A new study has been published. Nature We conducted a systematic analysis of the ethical landscape regarding the use and application of large-scale language models in medicine and healthcare. The study found that while LLMs offer many benefits in terms of data analysis, insight-based decision support, and information accessibility, issues of fairness, bias, and misinformation remain major concerns in the healthcare field.
In fact, artificial intelligence technology and the use of LLMs in healthcare has grown exponentially, especially with the rapid development of the technology over the last two years. While the launch of Chat GPT has catalyzed much of this effort, the reality is that research surrounding LLMs and the general incorporation of AI into industry use cases has been happening for decades.
Technology experts, privacy advocates, and industry leaders have expressed concern about the rapid pace of this effort. Regulators simply can’t keep up with the growth. As a result, organizations and leaders are working to develop frameworks to guide industry use cases and ethical nuances. For example, the Coalition for Health AI, also known as CHAI, aims to “develop ‘guidelines and guardrails’ to advance quality healthcare by facilitating the adoption of trustworthy, fair, and transparent health AI systems.” Another example is the Trustworthy & Responsible AI Network (TRAIN), an initiative between Microsoft and European organizations that aims to operationalize ethical AI principles and build a network where best practices on the technology can be shared. The massive investment and resources being put into such efforts shows how important the challenge has become.

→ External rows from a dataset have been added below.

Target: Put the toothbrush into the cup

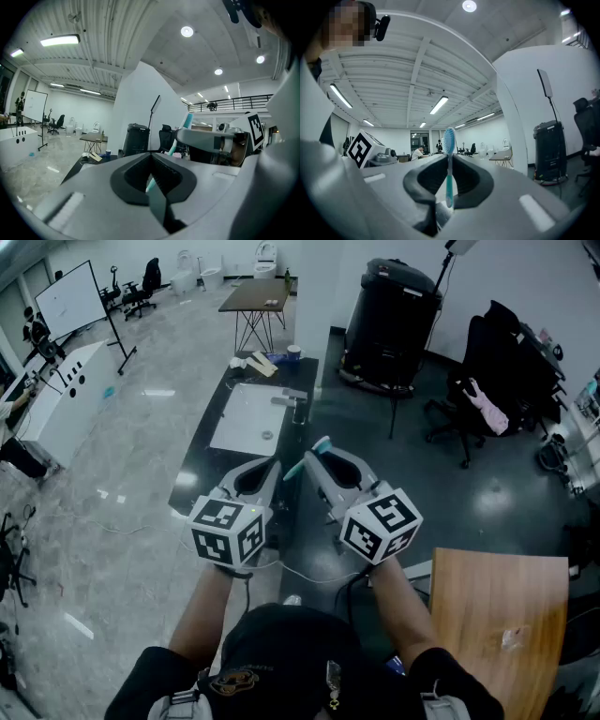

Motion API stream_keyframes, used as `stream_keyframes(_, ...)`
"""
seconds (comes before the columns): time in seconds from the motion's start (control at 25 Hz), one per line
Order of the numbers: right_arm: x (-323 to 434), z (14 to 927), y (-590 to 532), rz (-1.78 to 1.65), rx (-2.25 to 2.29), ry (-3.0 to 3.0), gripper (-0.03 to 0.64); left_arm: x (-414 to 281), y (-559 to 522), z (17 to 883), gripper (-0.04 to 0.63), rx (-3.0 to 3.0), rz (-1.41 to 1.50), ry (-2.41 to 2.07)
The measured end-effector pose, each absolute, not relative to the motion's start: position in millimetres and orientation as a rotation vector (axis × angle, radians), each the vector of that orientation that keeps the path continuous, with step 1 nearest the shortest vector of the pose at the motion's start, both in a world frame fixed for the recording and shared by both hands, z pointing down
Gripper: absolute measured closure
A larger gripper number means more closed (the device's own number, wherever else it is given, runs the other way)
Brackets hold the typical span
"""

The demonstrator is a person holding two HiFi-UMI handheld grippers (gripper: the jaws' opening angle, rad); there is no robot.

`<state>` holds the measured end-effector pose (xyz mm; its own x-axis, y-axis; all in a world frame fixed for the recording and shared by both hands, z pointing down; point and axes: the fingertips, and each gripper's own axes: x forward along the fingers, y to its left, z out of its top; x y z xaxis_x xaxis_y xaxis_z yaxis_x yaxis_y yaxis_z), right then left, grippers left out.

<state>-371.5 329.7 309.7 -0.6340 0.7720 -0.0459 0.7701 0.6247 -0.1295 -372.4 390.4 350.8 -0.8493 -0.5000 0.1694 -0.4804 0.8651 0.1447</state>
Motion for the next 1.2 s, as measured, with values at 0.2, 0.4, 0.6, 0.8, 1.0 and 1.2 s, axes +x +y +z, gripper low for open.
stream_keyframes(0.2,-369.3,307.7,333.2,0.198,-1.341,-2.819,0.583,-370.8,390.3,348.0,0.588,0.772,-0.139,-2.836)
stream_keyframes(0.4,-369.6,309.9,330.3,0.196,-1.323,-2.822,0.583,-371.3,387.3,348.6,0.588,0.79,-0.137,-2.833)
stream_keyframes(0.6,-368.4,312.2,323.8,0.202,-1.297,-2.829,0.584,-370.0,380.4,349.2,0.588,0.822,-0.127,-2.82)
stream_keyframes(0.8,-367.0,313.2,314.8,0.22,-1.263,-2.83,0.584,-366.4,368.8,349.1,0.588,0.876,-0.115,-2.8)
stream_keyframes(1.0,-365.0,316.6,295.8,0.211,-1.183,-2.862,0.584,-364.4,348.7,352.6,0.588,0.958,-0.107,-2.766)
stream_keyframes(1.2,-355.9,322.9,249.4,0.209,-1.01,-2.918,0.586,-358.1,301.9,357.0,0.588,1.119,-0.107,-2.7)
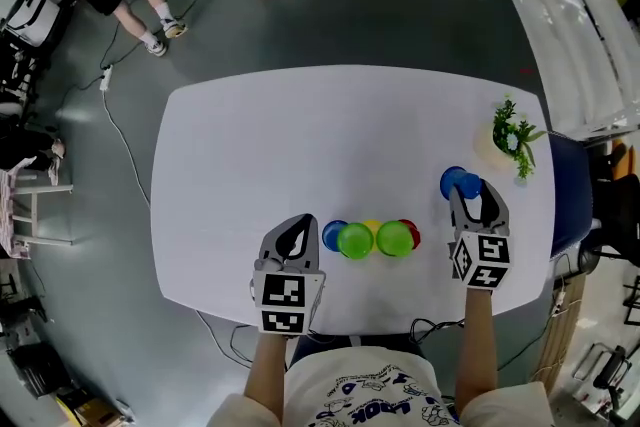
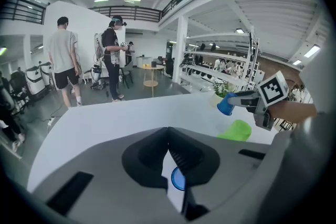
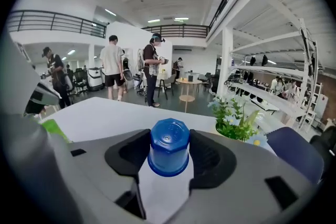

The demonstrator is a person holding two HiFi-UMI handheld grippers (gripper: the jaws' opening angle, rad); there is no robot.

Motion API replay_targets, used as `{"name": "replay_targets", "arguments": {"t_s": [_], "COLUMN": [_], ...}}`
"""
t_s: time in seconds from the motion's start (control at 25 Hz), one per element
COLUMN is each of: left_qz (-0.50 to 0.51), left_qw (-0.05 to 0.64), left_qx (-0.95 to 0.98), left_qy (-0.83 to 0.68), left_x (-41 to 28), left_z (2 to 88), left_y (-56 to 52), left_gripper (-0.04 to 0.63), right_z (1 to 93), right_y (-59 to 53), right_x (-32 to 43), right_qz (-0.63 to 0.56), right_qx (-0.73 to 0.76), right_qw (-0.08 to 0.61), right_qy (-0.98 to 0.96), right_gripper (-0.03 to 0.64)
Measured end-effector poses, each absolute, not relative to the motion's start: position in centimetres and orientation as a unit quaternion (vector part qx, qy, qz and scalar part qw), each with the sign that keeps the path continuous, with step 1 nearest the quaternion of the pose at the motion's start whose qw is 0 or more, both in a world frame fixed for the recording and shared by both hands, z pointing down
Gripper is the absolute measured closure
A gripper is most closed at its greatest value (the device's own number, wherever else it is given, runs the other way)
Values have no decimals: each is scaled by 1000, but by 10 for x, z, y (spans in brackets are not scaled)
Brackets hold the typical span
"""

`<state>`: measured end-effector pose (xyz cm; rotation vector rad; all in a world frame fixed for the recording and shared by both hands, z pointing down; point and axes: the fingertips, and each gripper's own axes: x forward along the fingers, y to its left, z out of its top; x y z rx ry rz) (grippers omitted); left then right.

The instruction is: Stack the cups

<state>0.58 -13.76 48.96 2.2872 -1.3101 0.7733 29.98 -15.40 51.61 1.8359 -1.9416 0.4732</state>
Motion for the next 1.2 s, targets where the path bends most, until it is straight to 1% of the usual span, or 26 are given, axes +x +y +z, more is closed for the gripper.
{"name": "replay_targets", "arguments": {"t_s": [0.28, 0.52, 0.72, 0.88, 1.2], "left_qz": [246, 230, 222, 216, 219], "left_qw": [184, 175, 176, 173, 173], "left_qx": [825, 832, 834, 836, 838], "left_qy": [-475, -473, -473, -473, -468], "left_x": [6, 1, -7, -12, -21], "left_z": [472, 458, 449, 443, 439], "left_y": [-129, -117, -107, -103, -97], "left_gripper": [581, 581, 581, 581, 581], "right_z": [445, 431, 427, 427, 434], "right_y": [-113, -87, -72, -66, -61], "right_x": [216, 158, 130, 114, 100], "right_qz": [157, 143, 133, 118, 118], "right_qx": [590, 527, 491, 472, 456], "right_qw": [184, 208, 228, 258, 283], "right_qy": [-770, -811, -830, -835, -835], "right_gripper": [370, 370, 370, 370, 368]}}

The reasons for this emphasis are well founded, especially in the context of healthcare use cases. AI in healthcare holds great promise for streamlining workflows, supporting insight-driven decisions, facilitating new ways of interoperability, and even more efficient use of resources and time. However, looking at the larger timeline, the work surrounding these applications is still in a relatively early stage. Furthermore, when it comes to data fidelity, LLMs are often deemed to be only as effective as the datasets and algorithms used to train them. Therefore, innovators must always ensure that the training data and methods used are of the highest quality. Furthermore, data must be relevant, updated, unbiased, and backed by legitimate references so that the system can continue to learn as paradigms evolve and new data emerge. Even when training conditions are perfect and all these criteria are met, AI systems still frequently produce hallucinations or generate content that is confidently asserted to be true but is inaccurate. For end users who do not have a more accurate source of information, these hallucinations may prove harmful and may be of significant concern in the healthcare field.
Therefore, increased attention to ethical AI and the development of AI guidelines are crucial aspects in nurturing this transformative technology and will ultimately be paramount to truly unlocking the potential and value of AI in a safe and sustainable manner.